ANCORA TAGLI- Che nella spesa sociale ci sia ben poco da risparmiare lo ha segnalato un mese fa anche la Corte dei Conti, che ha espresso un parere tecnico su richiesta della Commissione Finanze della Camera. Ebbene, il massimo organo di giurisdizione contabile, rilevando che ormai da anni le somme destinate dallo Stato all’assistenza abbiano subito tagli rilevanti,afferma che più che una riforma dell’assistenza sembra mirare a un obiettivo di mero risparmio e di taglio dagli esiti incerti.
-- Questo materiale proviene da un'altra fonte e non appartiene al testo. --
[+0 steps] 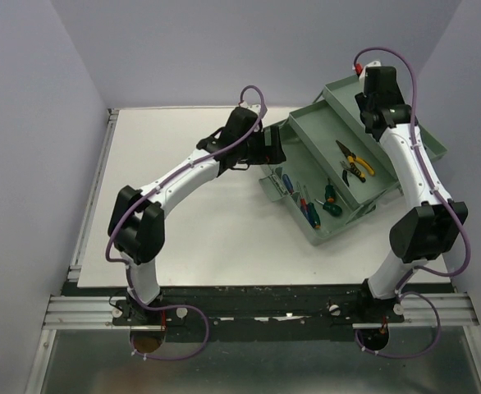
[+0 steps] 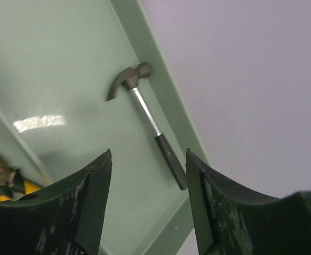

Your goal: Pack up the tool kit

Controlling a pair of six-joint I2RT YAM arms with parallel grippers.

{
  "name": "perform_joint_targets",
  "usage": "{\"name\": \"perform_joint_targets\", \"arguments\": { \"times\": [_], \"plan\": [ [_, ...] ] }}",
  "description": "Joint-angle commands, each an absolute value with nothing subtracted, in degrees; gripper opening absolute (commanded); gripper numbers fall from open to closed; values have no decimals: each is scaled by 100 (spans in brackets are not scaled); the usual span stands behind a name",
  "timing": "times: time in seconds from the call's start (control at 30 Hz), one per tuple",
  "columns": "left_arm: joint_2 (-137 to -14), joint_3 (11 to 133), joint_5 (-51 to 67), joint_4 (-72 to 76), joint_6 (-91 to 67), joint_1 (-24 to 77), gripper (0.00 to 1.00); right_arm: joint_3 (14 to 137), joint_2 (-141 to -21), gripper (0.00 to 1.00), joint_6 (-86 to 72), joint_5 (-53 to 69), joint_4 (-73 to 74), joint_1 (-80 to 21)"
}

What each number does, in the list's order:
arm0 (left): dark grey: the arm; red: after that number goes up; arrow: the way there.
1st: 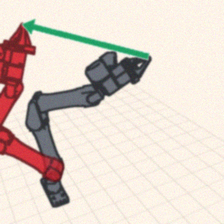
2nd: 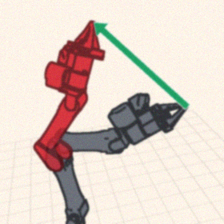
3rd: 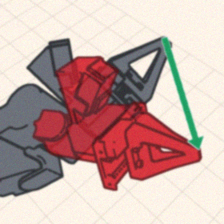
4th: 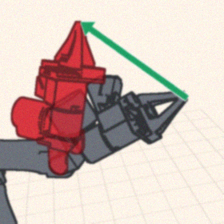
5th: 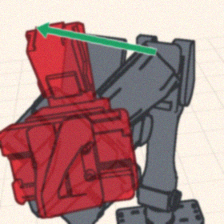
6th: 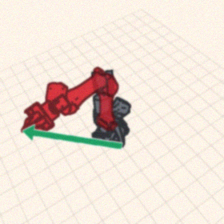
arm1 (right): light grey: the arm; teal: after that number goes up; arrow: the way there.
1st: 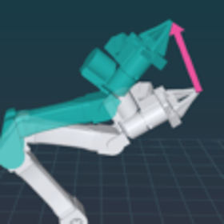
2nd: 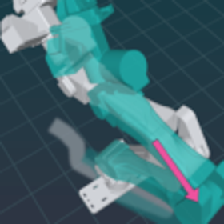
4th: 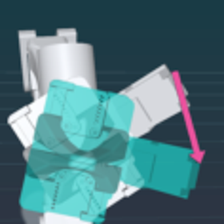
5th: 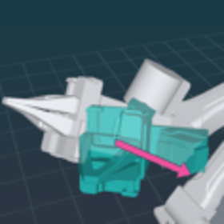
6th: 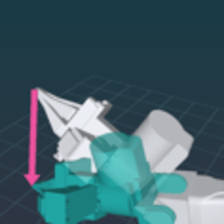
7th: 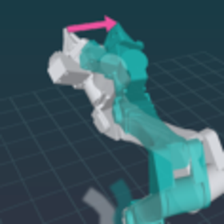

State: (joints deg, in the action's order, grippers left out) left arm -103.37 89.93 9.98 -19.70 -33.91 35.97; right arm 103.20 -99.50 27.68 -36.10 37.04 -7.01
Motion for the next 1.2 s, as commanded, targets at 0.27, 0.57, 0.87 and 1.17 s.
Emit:
{"name": "perform_joint_targets", "arguments": {
  "times": [0.27, 0.57, 0.87, 1.17],
  "plan": [
    [-11847, 10159, 484, -2654, -3621, 3296, 99, 8579, -7640, 65, 1241, -2513, 3665, -677],
    [-12436, 10432, 641, -2734, -3489, 3120, 89, 7489, -5916, 66, 458, -1468, 3103, -677],
    [-12656, 10960, 641, -3383, -2638, 2997, 40, 7357, -5563, 66, 115, -1187, 3252, -677],
    [-12604, 10846, 536, -3981, -1917, 2655, 14, 7084, -5572, 66, -465, -598, 3111, -677]
  ]
}}
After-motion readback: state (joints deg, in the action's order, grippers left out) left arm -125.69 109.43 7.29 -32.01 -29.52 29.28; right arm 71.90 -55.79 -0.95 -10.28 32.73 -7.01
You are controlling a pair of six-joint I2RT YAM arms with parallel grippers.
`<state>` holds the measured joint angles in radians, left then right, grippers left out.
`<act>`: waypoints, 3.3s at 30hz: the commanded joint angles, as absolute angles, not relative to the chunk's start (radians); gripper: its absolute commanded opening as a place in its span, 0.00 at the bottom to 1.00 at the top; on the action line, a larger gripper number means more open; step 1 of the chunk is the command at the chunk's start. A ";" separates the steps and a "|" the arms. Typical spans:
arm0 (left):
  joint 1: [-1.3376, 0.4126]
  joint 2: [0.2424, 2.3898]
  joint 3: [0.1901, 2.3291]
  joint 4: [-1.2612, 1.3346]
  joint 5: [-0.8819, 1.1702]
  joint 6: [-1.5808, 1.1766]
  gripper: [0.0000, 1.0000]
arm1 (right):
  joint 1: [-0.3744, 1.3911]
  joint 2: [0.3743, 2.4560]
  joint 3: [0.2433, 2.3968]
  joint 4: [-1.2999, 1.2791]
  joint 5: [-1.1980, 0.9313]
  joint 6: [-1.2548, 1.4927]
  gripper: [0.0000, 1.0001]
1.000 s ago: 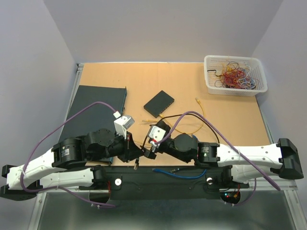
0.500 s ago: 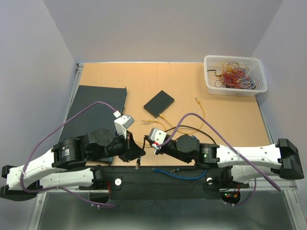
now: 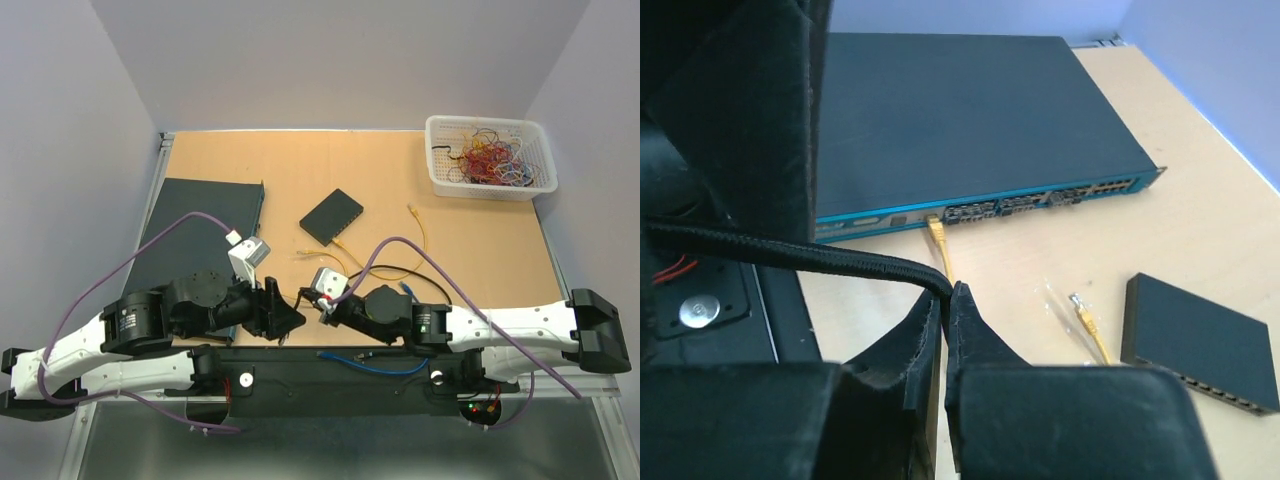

PROPOSTE – «Azzerare quasi del tutto i fondi per le politiche sociali non ci farà uscire dalla crisi, ma aggraverà la situazione della nostra economia – osserva Giulio Marcon, portavoce della campagna “Sbilanciamoci” – . Occorre capire che la spesa sociale non è un costo, ma un investimento». Per questo i promotori del “Libro nero sul welfare” sollecitano alcuni interventi come l’aumento dei fondi nazionali per le politiche sociali e la definizione dei Livelli essenziali delle prestazioni sociali, in modo che si possano stabilire i diritti esigibili e quindi i servizi che vanno garantiti su tutto il territorio nazionale.
CON QUALI RISORSE – Ma dove trovare le risorse? Le organizzazioni civiche e del terzo settore suggeriscono, per esempio, il ritiro dalla missione in Afghanistan (farebbe risparmiare 616 milioni), la rinuncia al programma di produzione di 131 cacciabombardieri F35 (l’importo per il 2012 è di 583 milioni di euro, nei prossimi 16 anni si risparmierebbero 14 miliardi), la chiusura dei Cie, i Centri di identificazione ed espulsione (113 milioni da recuperare), la revisione della tassazione sulle rendite finanziarie e delle convenzioni con le strutture sanitarie private.